# Exercise brief:
A single number is the whole answer: the tally of lines in the data below that include the word "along".

┌─ Information supplied

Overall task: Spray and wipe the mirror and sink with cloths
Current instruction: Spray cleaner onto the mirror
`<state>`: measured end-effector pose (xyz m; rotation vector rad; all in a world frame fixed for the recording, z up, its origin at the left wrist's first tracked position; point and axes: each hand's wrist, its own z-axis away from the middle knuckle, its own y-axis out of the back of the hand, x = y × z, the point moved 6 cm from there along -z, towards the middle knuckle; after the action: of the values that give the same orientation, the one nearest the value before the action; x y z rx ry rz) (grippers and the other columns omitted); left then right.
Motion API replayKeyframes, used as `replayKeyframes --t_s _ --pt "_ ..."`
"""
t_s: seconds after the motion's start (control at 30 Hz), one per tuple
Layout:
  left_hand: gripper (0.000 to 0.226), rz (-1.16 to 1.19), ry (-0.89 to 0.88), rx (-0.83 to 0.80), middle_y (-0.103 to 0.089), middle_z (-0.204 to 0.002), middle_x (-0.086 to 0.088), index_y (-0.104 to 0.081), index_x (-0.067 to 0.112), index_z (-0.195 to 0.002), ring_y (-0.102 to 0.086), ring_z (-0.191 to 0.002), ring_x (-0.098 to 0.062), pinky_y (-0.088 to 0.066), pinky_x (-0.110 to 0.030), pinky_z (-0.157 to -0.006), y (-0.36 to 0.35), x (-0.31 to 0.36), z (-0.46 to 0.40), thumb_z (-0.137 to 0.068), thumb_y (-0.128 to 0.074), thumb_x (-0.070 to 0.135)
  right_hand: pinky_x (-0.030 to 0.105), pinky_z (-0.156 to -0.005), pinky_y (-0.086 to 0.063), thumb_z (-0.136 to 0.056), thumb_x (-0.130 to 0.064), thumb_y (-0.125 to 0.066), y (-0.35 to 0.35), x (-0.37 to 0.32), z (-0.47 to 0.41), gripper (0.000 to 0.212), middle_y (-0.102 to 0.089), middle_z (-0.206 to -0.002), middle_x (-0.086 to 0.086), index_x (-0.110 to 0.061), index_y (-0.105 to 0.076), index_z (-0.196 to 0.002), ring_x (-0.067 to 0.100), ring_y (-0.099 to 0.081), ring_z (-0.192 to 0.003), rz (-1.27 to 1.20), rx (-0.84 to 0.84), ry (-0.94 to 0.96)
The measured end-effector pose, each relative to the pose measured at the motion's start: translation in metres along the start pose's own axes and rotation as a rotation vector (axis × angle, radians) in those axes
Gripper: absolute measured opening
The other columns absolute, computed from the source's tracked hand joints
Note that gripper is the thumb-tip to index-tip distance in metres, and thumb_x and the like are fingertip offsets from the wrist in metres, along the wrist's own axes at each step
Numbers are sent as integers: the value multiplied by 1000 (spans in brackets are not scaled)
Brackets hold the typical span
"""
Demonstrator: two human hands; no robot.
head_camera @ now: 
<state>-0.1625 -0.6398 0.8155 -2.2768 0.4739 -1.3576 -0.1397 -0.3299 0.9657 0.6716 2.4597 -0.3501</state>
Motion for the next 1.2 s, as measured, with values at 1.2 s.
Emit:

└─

# Answer section:
3